76 Replies to “Reader Tips”

  1. It’s always a good day for Tuvan throat singers. Thanks for that, Vitruvius. I met these gentlemen one year when they were touring. I was interested to learn that they live and train together like the Kodo drummers as part of their religious practice. A friend had been conscripted to be their translator, and he learned that their evil Russian manager was ripping them off and not paying them so they were selling some extra curly-toed boots and costumes and small artworks that they’d secretly brought with them, apparently as insurance against such an eventuality. He agreed to act as a broker and find some buyers, and I was able to acquire a pair of boots and a stone carving of a Mongol archer. Of course, maybe there was no evil Russian manager at all, and the Tuvans just put that story out to exploit the sympathies of Folk Fest types and ensure sales. They do have a deliciously perverse sense of humour.

  2. From the Guardian a couple of weeks ago:
    “Venezuela has revoked the licences of dozens of radio stations as part of a wider crackdown which could jail people deemed guilty of “media crimes” for up to four years.
    “At least 13 stations went off the air over the weekend and another 21 were expected to follow soon in an effort by President Hugo Chávez to extend his socialist revolution.
    “The government’s telecommunications agency said it would revoke the licences of up to 240 radio stations, almost 40% of the total, citing irregular paperwork. It said the closures were lawful and that most radio stations remained in private hands.
    “Chávez applauded the decision and said the licences would be ‘given back to the people’ in the form of broadcasters who shared his leftist vision.
    Here’s what Judy Rebick, the CAW-Sam Gindin Chair in Social Justice and Democracy at Ryerson University in Toronto, thinks:
    “I am not crazy about Chavez cadillio style of leadership but Venezuela is a lot more democratic than Canada. … As you will read in Transforming Power, we should be studying Venezuela to see how we can deepen our democracy but instead in a throw back to the cold war, our media paints Chavez as a autocratic and a right-wing populist manipulating the people.”

  3. Re: Coors ad
    had it said “as cold as Edmonton/Regina/Winnipeg” they no doubt would have had to pull it.
    Interesting that “goin to Winnipeg” has survived and has since been embraced by that city.

  4. Daniel – Coxwell subway station is my station.

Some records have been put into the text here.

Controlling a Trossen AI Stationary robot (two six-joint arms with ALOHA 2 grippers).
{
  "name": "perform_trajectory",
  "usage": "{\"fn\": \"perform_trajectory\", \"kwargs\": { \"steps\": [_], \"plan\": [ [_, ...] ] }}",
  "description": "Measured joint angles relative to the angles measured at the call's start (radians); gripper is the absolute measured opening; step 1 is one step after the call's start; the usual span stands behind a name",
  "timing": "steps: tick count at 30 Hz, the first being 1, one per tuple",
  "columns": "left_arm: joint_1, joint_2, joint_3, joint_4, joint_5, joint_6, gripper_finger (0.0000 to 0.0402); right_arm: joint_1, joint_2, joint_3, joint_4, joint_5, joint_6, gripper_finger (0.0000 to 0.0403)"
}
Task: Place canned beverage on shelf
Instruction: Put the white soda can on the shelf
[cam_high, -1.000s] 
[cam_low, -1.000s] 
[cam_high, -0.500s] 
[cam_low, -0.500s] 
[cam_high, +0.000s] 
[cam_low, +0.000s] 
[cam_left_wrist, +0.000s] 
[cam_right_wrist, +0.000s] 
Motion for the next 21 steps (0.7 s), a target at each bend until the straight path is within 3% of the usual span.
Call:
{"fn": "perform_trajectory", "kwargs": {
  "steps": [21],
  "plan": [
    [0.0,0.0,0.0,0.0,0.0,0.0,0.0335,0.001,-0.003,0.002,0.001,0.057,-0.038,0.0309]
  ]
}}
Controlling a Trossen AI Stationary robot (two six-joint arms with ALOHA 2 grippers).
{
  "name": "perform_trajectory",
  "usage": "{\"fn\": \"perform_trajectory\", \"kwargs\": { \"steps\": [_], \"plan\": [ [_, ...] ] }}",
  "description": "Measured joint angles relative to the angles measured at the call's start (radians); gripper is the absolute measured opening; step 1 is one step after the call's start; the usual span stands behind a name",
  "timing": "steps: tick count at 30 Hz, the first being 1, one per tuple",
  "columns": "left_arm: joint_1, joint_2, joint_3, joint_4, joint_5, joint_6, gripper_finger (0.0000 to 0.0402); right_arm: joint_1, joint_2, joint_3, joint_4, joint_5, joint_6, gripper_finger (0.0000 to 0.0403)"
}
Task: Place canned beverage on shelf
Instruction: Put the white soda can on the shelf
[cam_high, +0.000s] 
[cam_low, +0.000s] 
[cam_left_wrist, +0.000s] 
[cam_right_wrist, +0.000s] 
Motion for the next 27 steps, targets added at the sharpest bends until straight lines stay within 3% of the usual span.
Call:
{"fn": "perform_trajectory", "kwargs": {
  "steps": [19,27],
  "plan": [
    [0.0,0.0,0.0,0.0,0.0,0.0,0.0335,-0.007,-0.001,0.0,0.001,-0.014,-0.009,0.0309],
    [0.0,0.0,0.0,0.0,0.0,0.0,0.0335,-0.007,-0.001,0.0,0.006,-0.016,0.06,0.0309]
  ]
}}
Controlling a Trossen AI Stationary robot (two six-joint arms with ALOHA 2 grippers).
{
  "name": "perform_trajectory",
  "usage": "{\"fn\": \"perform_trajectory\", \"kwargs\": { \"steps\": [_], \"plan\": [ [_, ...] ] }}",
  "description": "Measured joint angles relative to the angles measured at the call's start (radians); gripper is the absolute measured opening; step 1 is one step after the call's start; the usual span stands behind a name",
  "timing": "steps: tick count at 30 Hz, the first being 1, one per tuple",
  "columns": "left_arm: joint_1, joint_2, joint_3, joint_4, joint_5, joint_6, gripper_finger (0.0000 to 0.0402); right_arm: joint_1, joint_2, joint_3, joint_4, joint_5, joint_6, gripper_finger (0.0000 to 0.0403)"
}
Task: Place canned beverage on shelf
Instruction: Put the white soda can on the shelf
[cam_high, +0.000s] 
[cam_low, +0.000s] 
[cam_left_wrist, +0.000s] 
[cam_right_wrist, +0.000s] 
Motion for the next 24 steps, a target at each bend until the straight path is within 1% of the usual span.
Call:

Wasn’t there today tho. Maybe time to invest in some kevlar…

  5. Vitruvius: It is very cool to think that the native Inuit/Eskimo here in Canada have a direct cultural link to northern Mongolia.
    Linking to Youtube is beyond my powers, but is there any chance of some (patriotic) Inuit throat singing, for purposes of comparison?
    Daniel M. Ryan – I believe that Vitruvius is saying that, if we will keep insisting, or Kate keeps insisting, that the dinosaur is dead, then decently we should knock off quoting him/it.

  6. I think that direct cultural link is perhaps a bit too strong, Black Mamba, in this case. Yet, clearly, various aspects of overtone singing do appear to exist across multiple apparently independent cultures, which is what leads me into thinking that the effect may be a pre-cultural phenomenon.

  7. I love the conspiracy theory.
    …from excerpts from PAWNS IN THE GAME by William Guy Carr (1895-1959):
    [Some of this is paraphrased].
    In 1770, the money lenders (who had recently organized the House of Rothschild) retained Adam Weishaupt, a jesuit-trained professor of canon law who defected from Christianity and embraced the Luciferian ideology, to revise and modernize the protocol for ultimate world domination.
    Weishaupt’s plan:
    1)Abolition of ALL ordered governments.
    2)Abolition of inheritance.
    3)Abolition of private property.
    4)Abolition of patriotism.
    5)Abolition of the individual home and family life as the cell from which all civilizations have stemmed.
    6)Abolition of ALL religions established and existing so that the Luciferian ideology of totalitarianism may be imposed on mankind.
    The headquarters of the conspiracy in the late 1700s was in Frankfurt, Germany, then later, Switzerland. Since World War Two, the headquarters have been in the Harold Pratt Building New York. The Rockefellers have replaced the Rothschilds as far as the manipulation of finances is concerned.
    —————————————–
    So, how’s the plan working so far?

  8. @Black Mamba:
    I picked that up in the abstract, but I didn’t quite see how it applied to me. Had the blogosphere been more organizied, and had I been in it as a political blogger, I would have been pegged as the one who’s squishy on the MSM question.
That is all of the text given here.